Yes I can imagine there can be overload! Moving on to perhaps a simpler form of information, you are a keen blogger [see 'News', this issue] and tweeter. What appeals to you about that?
With blogging I get a chance to say what I think, and to interact with a much broader spectrum of people. I blog about a range of stuff – much of it is me letting off steam about issues that wind me up, but I also try to write pieces that explain the science to a more general readership.

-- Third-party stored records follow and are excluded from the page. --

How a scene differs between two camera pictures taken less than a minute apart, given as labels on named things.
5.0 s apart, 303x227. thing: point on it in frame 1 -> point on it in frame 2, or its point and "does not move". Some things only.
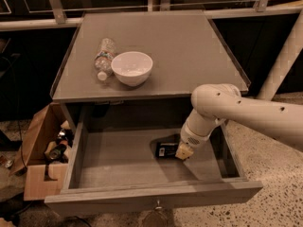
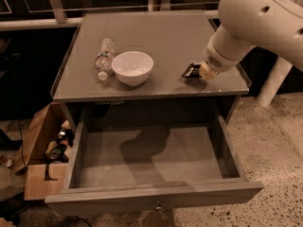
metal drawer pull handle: (158, 205) does not move
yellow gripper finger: (184, 151) -> (206, 72)
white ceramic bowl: (132, 68) does not move
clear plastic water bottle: (103, 59) does not move
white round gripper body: (190, 138) -> (218, 61)
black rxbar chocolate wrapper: (166, 149) -> (192, 71)
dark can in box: (57, 151) does not move
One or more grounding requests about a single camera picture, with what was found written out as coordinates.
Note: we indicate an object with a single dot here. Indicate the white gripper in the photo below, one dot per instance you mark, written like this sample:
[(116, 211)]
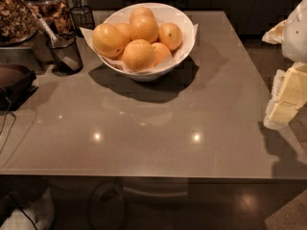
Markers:
[(295, 35)]

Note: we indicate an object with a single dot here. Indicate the small right front orange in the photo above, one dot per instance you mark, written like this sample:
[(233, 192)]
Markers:
[(162, 52)]

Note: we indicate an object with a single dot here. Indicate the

I also like the fact that I can wake up in the morning with an idea, write 800 words or so, post them on my blog, and get comments from other people the same day. I’ve been pleasantly surprised at the extent to which my blogging has generated serious academic debate – e.g. about methods used in brain-imaging – as well as more light-hearted interactions. Twitter is another surprise – I had, like many people, thought it was used only for trivia, but in fact if you follow the right people, you can be kept up to date with latest developments in a field far more efficiently than by any other means. It can also be enormous fun, having an intelligent, like-minded group of gossipy people continually to hand.

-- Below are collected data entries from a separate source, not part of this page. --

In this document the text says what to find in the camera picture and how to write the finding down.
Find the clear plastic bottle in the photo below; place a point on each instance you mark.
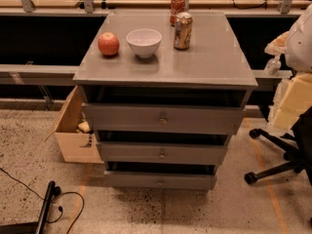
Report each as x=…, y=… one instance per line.
x=272, y=66

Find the grey middle drawer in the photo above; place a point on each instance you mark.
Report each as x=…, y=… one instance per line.
x=161, y=153

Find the white ceramic bowl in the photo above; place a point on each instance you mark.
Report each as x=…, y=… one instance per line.
x=144, y=42

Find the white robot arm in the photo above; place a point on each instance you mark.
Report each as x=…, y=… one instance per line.
x=299, y=43

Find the red apple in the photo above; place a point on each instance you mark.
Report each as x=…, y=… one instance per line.
x=108, y=44

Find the grey drawer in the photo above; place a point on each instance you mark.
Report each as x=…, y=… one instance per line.
x=161, y=153
x=156, y=180
x=163, y=118

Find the grey top drawer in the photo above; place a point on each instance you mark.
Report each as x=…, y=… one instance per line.
x=163, y=118

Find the grey drawer cabinet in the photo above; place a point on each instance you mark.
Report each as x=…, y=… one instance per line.
x=213, y=72

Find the red soda can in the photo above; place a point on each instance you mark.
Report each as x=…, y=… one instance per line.
x=177, y=6

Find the open cardboard box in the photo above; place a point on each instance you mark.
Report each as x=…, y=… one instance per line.
x=76, y=145

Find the orange soda can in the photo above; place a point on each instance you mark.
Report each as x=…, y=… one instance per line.
x=183, y=29

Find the grey bottom drawer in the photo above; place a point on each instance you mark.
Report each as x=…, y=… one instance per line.
x=156, y=180

It’s almost as if there are two Dorothy Bishops – the serious academic and the perhaps less serious blogger, tweeter and writer of humorous crime fiction.
The novel-writing, tweeting and blogging all began in the space of a few months in 2010, and I did feel as if a side of me that had been long suppressed was at last released. I had never intended to write a novel, but I started in the middle of a snowy spell when I was just back from Australia and far too cold and jetlagged to do any serious work. To my surprise,  I found I just loved composing a story, and it was enormously satisfying to be able to write without worrying about the need to be concise or accurate. If I got stuck with the plot development, I could just change a character completely. It’s all me, I guess, but the non-academic activities have definitely liberated a long-suppressed Dorothy Bishop.

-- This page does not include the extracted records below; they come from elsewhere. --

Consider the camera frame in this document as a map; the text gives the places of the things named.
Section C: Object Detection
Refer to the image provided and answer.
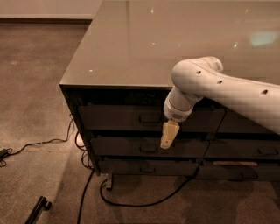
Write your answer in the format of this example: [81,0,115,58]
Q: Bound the black looped cable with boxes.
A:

In relation to blogging and tweeting – you had a bit of a disagreement with Susan Greenfield recently about the causes of autism.
I was in two minds whether I should say anything, but I am glad I did. The problem was that Susan was implying very strongly that internet use might be responsible for the rise in autism, and this was just nonsense, because the first signs of autism are typically evident by two years of age. It’s possible that toddlers these days are using iPads, but that wasn’t true for the period she was talking about. And I had done some work on the ‘autism epidemic’ which was consistent with the view that at least part of the increase was due to changing diagnostic criteria. But the main reason I felt I had to speak out was because I knew just how hard it is for parents of children with autism to make sense of their child’s condition. I’m sure Susan meant well and thought she was just making a novel suggestion that could provide a way forward, but the net result would be just to add to the mountain of autism theories, and to do so in a way that could potentially just increase parental guilt. Overall, I think if you are in the public eye as an expert neuroscientist, you need to be very careful when talking about serious conditions that affect real people.

And finally, I get the impression you’re not keen on jargon – is this just an irritation or do you think it has an adverse effect on academia?
My heroes are people who write in clear, simple prose. One of my favourite books is Joseph Williams on Style: Ten Lessons in Clarity and Grace and I re-read sections of it regularly in an attempt to improve my writing. It’s not just management-speak I dislike, but any kind of obfuscation or wordiness. And yes, it has an adverse effect by interfering with clear thought!